Don't include any picture when you restate the data word for word.
═════ Supplied material ═════
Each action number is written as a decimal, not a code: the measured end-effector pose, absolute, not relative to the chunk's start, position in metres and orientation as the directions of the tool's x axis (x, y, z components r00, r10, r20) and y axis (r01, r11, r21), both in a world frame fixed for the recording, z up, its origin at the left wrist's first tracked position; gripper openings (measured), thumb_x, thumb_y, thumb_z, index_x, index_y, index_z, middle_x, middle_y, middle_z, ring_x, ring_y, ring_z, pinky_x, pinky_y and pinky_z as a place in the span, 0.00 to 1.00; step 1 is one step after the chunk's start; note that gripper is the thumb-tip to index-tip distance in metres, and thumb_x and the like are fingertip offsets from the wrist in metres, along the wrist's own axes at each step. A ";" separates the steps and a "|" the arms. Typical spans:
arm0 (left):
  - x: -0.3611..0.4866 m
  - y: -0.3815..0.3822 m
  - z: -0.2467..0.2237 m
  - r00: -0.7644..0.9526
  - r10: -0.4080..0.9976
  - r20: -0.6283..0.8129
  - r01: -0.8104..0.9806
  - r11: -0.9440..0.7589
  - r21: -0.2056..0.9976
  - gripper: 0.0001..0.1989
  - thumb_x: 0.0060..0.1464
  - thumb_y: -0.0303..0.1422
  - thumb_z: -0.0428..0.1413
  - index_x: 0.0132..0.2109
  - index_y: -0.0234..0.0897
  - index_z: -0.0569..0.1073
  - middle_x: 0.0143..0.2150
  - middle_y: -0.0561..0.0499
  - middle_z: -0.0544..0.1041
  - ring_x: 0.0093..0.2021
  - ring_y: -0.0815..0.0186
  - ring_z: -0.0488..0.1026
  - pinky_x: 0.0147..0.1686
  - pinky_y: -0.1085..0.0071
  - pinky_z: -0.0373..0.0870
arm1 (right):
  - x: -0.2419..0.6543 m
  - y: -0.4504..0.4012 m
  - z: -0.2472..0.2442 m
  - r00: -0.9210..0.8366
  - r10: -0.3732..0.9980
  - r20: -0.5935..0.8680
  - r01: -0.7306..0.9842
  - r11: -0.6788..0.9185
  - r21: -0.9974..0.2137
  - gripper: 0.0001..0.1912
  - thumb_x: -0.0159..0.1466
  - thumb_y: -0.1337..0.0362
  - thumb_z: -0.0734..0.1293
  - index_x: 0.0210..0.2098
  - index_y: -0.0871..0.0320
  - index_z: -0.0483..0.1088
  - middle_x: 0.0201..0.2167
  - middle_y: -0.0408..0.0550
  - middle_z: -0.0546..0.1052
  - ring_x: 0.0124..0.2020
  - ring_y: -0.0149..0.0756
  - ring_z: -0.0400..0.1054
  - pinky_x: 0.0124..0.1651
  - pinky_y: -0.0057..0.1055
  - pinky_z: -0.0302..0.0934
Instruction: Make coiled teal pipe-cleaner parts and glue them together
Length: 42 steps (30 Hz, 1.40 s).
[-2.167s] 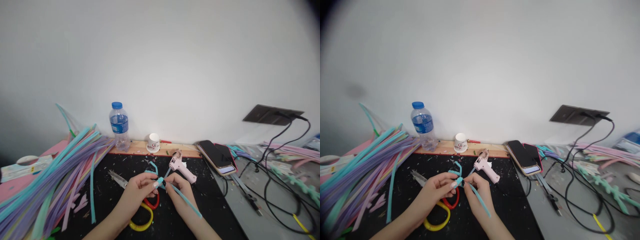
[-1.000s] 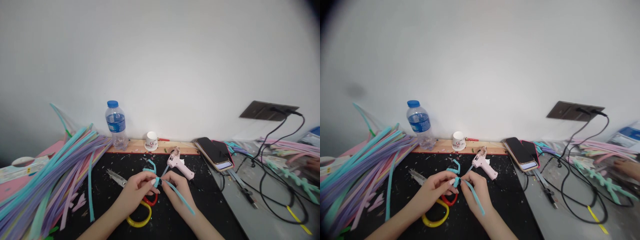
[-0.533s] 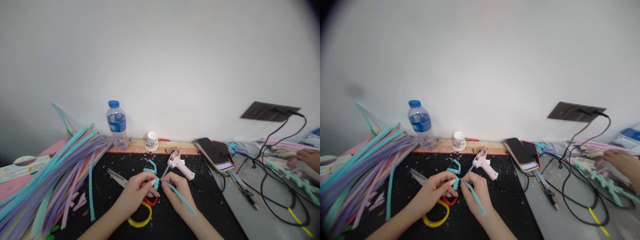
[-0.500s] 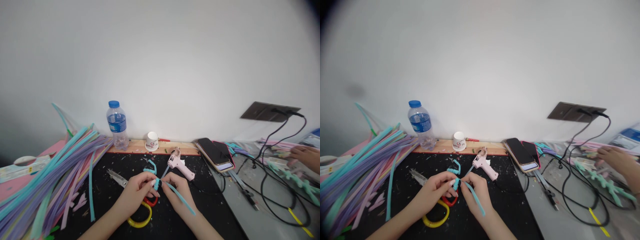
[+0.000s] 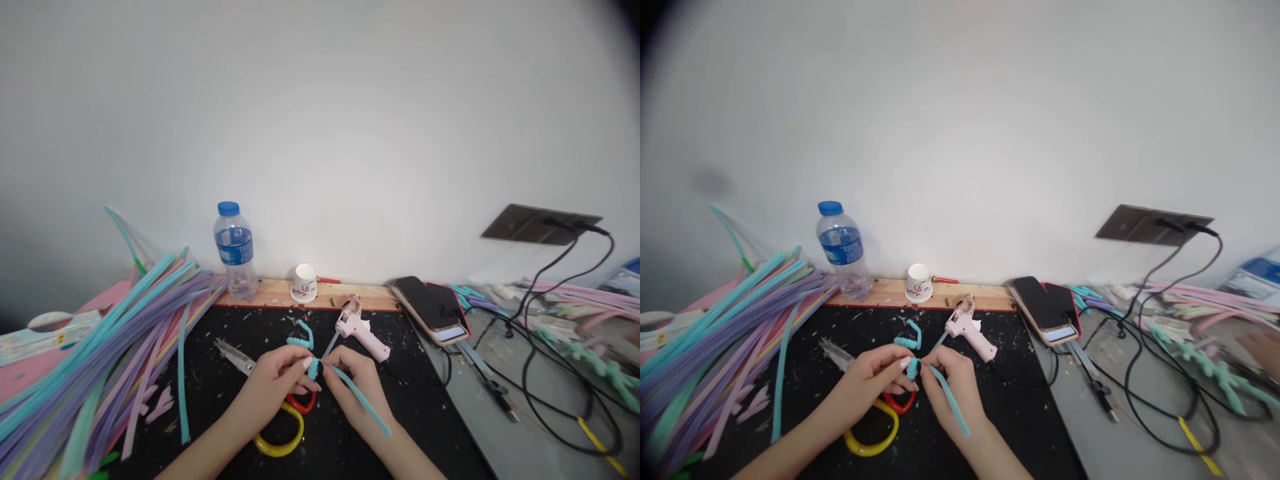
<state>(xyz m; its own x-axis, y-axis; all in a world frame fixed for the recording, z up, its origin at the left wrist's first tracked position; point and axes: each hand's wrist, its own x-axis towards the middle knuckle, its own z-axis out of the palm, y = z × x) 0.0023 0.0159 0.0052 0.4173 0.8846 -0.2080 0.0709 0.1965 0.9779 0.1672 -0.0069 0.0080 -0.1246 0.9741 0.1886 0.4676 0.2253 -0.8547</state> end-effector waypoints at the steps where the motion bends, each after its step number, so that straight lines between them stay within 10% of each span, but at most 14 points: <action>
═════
> _Solved exercise_:
Each action number is written as a decimal, not a code: the measured end-effector pose, absolute, not relative to the chunk's start, position in metres and orientation as the directions of the tool's x axis (x, y, z components r00, r10, r20) and y axis (r01, r11, r21), both in a world frame fixed for the recording, z up, its origin at the left wrist's first tracked position; gripper openings (measured), thumb_x, thumb_y, thumb_z, index_x, index_y, index_z, middle_x, middle_y, middle_z, ring_x, ring_y, ring_z, pinky_x, pinky_y and pinky_z as a place in the span, 0.00 to 1.00; step 1 is one step after the chunk's start; note that gripper is the thumb-tip to index-tip distance in metres, and thumb_x and the like are fingertip offsets from the wrist in metres, along the wrist's own axes at each step. A ";" separates the steps and a "|" the arms. Typical spans:
arm0 (left):
  - x: -0.3611..0.4866 m
  - y: -0.3815..0.3822 m
  - z: -0.2467..0.2237 m
  - r00: -0.7644..0.9526
  - r10: -0.4080..0.9976
  - r20: -0.6283..0.8129
  - r01: -0.8104..0.9806
  - r11: -0.9440..0.7589
  - r21: -0.2056..0.9976
  - gripper: 0.0001..0.1989
  - thumb_x: 0.0060..0.1464
  - thumb_y: -0.0303..0.1422
  - thumb_z: -0.0428..0.1413
  - index_x: 0.0132..0.2109
  - index_y: -0.0234..0.0897
  - index_z: -0.0569..0.1073
  - middle_x: 0.0143..0.2150
  - middle_y: -0.0561..0.0499
  - middle_z: -0.0544..0.1041
  - ring_x: 0.0093..0.2021
  - ring_y: -0.0815..0.0186
  - ring_z: -0.0488..0.1026
  - pinky_x: 0.0147..0.1686
  - pinky_y: -0.1085..0.0071
  - pinky_z: -0.0373..0.0870
arm1 (right):
  - x: -0.2419..0.6543 m
  - y: -0.4504..0.4012 m
  - z: -0.2472..0.2442 m
  - r00: -0.9210..0.8366
  - r10: -0.3732..0.9980
  - r20: -0.5935..0.8680
  - r01: -0.7306..0.9842
  - r11: -0.6788..0.9185
  - r21: -0.9974..0.2137
  - gripper: 0.0001..0.1912
  - thumb_x: -0.0159..0.1466
  - thumb_y: -0.1337..0.0362
  - thumb_z: -0.0734..0.1293
  - index_x: 0.0210..0.2098
  - index_y: -0.0871..0.0320
  - index_z: -0.0483..0.1088
  - middle_x: 0.0201..0.2167
  - middle_y: -0.0408..0.0550
  - middle_z: -0.0546..0.1052
  - ring_x: 0.0124..0.2020
  - ring_y: -0.0149..0.0756
  - ring_z: -0.0400..0.1054
  - pinky_x: 0.0124..0.1651
  - pinky_y: -0.0057..0.1055
  - pinky_z: -0.0302..0.0934
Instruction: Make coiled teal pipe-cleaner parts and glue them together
Length: 42 steps (30 Hz, 1.40 s).
[-2.167s] 
[-1.000s] 
[-0.533s] 
[-0.500s] 
[+0.000s] 
<state>(xyz m; its own x-axis, y-axis; all in a world frame fixed for the recording, z up, its origin at the left wrist's first tracked position; point and axes: each hand's wrist, its own x-axis towards the middle knuckle, its own z-axis out of the palm, y = z × x) 0.0023 0.0159 0.0052 0.4173 0.8846 -0.2080 0.0709 0.1965 0.9779 0.1672 -0.0069 0.0080 -0.1246 0.9741 0.1886 0.4676 0.2253 -0.8547</state> end-effector waypoints at the steps where the motion bends, each after its step number, so that straight lines between them stay within 10% of each span, but at most 14 points: <action>

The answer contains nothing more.